For the past few years, improving efficiency has been a priority for new offices, stores and warehouses in South Florida, including “green” projects that meet the Leadership in Energy and Environment Design (LEED) criteria by the U.S. Green Building Council. The benefits include less energy consumption, lower operating costs for owners and tenant, and far less waste during the construction process.
“Indoor air quality is an increasing concern as people spend more time indoors than in the past,” said Boyle. “Today’s tighter buildings are designed to reduce AC usage by keeping out Florida’s hot and humid air.
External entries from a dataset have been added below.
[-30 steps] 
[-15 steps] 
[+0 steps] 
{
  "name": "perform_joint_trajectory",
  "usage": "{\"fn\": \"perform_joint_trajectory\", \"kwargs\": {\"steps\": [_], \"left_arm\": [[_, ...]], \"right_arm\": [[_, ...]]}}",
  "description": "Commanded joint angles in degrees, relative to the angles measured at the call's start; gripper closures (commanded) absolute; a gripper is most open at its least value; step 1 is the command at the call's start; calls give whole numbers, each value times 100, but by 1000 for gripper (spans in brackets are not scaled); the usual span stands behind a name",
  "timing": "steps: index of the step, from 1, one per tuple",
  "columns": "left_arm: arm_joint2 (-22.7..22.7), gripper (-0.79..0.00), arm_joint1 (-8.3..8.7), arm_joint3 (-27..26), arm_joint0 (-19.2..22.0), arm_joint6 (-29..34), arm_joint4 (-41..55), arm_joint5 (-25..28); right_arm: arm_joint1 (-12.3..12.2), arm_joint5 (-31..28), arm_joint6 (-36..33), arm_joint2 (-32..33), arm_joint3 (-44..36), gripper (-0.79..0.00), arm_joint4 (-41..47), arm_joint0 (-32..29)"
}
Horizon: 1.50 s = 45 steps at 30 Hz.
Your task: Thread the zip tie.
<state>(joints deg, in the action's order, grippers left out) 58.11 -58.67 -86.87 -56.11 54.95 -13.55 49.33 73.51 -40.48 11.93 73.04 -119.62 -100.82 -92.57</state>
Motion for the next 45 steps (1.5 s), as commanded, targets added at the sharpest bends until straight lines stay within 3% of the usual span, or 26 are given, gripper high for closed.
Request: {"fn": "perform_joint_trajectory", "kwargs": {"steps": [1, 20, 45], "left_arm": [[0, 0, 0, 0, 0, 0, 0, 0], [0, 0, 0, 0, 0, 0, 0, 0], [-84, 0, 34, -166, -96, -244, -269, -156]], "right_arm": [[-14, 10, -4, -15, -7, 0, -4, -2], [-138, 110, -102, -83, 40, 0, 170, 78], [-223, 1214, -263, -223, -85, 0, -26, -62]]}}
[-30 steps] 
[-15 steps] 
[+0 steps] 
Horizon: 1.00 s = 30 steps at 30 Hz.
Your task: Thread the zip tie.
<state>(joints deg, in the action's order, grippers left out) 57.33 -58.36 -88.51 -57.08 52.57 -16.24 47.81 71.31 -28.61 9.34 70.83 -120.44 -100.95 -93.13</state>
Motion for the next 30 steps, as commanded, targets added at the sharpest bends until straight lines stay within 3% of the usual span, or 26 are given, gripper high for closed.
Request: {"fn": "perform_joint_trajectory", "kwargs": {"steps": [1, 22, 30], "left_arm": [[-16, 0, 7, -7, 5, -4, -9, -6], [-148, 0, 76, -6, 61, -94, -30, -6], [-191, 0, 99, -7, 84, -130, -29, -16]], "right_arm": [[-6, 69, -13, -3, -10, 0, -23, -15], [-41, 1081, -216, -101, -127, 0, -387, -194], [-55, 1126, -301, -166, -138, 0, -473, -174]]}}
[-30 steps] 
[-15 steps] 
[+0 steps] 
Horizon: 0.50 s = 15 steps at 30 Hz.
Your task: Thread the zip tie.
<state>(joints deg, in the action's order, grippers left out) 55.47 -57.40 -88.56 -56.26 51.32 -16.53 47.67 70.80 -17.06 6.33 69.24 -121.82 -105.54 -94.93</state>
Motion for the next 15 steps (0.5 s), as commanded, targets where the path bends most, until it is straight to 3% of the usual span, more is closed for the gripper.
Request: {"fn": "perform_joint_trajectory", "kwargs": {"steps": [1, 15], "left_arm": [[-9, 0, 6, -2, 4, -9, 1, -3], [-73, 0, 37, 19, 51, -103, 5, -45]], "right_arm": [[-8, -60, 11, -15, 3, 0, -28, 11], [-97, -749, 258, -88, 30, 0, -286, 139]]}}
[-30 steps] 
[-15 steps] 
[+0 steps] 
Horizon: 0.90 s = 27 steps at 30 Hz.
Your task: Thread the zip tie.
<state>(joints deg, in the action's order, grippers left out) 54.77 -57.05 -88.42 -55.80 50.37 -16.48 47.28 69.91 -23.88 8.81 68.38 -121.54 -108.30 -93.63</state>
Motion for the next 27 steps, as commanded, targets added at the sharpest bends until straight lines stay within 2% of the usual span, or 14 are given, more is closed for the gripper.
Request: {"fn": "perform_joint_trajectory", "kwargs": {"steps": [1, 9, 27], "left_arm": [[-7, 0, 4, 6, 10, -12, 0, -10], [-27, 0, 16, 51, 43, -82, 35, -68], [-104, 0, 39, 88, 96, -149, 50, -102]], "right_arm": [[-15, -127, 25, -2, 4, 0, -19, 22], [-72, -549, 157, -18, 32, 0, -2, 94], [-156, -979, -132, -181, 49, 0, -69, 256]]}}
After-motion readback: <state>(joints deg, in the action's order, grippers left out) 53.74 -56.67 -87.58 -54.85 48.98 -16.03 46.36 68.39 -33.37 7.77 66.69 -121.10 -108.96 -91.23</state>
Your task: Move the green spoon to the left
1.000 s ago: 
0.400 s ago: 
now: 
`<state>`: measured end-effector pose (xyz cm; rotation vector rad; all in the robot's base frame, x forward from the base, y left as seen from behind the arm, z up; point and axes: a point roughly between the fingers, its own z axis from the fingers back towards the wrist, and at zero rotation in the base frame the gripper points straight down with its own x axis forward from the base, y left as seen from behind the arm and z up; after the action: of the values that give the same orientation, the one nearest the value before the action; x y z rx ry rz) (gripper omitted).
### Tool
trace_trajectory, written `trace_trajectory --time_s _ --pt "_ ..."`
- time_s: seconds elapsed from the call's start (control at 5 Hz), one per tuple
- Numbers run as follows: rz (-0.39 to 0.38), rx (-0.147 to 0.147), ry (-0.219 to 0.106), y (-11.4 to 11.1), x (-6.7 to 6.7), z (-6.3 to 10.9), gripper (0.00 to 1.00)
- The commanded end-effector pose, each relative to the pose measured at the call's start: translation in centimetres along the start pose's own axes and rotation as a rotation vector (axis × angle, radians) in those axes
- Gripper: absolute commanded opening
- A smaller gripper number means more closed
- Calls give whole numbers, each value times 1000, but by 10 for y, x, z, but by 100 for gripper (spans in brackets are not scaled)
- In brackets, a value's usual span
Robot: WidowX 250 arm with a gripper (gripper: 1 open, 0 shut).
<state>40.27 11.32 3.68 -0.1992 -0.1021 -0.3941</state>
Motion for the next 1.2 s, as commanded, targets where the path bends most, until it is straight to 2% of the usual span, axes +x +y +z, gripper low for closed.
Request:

But that could mean less circulation of fresh air and a faster buildup of any indoor contaminants.”
Boyle recommends keeping fresh air intakes open as recommended by the heating, ventilation and air conditioning (HVAC) design. “Building managers and owners have been known to shut the fresh air intakes to reduce cooling costs,” she said.
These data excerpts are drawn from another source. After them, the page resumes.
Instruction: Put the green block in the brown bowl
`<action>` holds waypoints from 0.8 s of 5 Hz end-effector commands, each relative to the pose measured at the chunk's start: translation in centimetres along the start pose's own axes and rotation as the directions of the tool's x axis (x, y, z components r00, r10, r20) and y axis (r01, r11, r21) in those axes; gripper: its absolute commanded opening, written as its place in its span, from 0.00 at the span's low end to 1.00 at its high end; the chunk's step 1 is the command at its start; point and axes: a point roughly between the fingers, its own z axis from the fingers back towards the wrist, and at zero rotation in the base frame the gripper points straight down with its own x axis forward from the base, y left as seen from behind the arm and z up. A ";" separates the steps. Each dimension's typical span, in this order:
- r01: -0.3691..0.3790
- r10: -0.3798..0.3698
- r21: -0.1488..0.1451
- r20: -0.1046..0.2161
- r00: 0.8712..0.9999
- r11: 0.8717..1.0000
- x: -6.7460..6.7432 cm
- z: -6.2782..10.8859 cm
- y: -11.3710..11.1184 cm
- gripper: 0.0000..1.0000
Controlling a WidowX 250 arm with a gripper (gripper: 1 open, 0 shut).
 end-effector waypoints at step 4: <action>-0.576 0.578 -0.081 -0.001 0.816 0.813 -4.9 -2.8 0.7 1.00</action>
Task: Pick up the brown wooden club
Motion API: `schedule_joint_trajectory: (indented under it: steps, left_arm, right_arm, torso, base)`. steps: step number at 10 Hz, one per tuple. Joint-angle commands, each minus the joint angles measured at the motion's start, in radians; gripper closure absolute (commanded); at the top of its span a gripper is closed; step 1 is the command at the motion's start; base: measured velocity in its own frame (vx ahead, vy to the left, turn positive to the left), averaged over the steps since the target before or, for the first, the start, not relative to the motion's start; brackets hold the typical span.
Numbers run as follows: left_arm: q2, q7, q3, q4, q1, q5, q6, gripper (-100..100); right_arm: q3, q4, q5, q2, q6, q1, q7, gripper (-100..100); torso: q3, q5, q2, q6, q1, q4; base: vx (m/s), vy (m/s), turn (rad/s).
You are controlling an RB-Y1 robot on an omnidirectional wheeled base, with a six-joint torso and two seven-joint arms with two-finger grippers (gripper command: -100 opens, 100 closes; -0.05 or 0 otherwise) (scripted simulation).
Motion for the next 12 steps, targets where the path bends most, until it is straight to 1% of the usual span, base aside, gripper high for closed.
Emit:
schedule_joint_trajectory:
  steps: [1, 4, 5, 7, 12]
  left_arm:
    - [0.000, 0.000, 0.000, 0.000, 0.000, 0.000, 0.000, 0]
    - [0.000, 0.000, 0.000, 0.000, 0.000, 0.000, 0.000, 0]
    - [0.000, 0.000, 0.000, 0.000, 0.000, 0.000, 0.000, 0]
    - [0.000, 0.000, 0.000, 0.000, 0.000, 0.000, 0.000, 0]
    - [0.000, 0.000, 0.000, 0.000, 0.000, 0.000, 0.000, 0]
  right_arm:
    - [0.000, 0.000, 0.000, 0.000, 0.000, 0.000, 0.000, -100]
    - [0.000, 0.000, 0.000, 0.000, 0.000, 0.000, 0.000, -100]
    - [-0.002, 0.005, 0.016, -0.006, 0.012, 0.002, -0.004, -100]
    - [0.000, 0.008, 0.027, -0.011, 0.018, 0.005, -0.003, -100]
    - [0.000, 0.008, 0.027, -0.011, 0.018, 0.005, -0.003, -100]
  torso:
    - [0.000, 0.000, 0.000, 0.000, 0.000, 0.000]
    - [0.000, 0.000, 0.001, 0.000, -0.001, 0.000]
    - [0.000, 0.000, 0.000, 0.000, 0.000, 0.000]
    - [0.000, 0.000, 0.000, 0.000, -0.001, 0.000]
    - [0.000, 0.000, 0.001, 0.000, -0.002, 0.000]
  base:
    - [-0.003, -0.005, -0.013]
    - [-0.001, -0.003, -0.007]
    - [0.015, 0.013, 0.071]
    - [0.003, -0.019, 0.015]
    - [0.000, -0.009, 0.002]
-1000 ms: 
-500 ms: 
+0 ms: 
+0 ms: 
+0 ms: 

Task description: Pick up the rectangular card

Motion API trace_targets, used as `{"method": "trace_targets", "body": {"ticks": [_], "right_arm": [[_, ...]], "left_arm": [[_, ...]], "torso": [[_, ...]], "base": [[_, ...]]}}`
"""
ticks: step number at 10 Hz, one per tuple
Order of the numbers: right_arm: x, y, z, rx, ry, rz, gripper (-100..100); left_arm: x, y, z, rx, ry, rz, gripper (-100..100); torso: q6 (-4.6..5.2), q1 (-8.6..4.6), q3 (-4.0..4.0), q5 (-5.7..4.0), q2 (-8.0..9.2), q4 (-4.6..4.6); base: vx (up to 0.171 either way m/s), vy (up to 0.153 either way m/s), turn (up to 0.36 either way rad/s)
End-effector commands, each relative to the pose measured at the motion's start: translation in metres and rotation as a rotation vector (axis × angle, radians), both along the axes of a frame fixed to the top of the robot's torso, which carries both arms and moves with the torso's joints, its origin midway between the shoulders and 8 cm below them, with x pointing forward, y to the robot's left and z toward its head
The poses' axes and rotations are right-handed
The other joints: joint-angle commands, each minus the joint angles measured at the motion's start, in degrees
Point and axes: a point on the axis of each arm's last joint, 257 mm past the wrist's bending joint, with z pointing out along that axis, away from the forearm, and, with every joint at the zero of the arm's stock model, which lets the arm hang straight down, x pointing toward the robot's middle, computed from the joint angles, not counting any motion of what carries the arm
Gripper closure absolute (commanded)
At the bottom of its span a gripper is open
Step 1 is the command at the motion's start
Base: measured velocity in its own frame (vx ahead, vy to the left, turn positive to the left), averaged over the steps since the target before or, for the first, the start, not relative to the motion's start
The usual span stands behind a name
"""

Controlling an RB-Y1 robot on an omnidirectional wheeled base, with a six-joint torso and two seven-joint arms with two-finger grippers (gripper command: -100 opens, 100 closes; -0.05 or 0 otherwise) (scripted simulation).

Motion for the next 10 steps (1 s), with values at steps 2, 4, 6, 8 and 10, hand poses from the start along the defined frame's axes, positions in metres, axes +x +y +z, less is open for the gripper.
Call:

Boyle says there are ways for owners and tenants to improve indoor air quality:
• Relocate any fresh air intakes to avoid pulling in outside contaminants from incinerators, garbage bins or loading docks.
• Follow the maintenance schedules on HVAC systems.
• Increase the Minimum Efficiency Reporting Value (MERV) rating of air conditioning filters to the highest level acceptable for the AC system.
• Minimize copy toner and other chemical use in office space.
• Purchase office furniture with low or no formaldehyde and other volatile organic compound (VOC) emissions
• Use low VOC paints for remodeling or decorating.
• Vacuum floors using equipment with HEPA (high efficiency particulate air) filters.
• Respond to any leak in the plumbing system, roof or windows within 24 hours and thoroughly dry any moist materials to prevent mold growth.
•  Store chemicals in a central location with adequate ventilation to the outside.
• Use natural or organic janitorial cleaning and pest control products.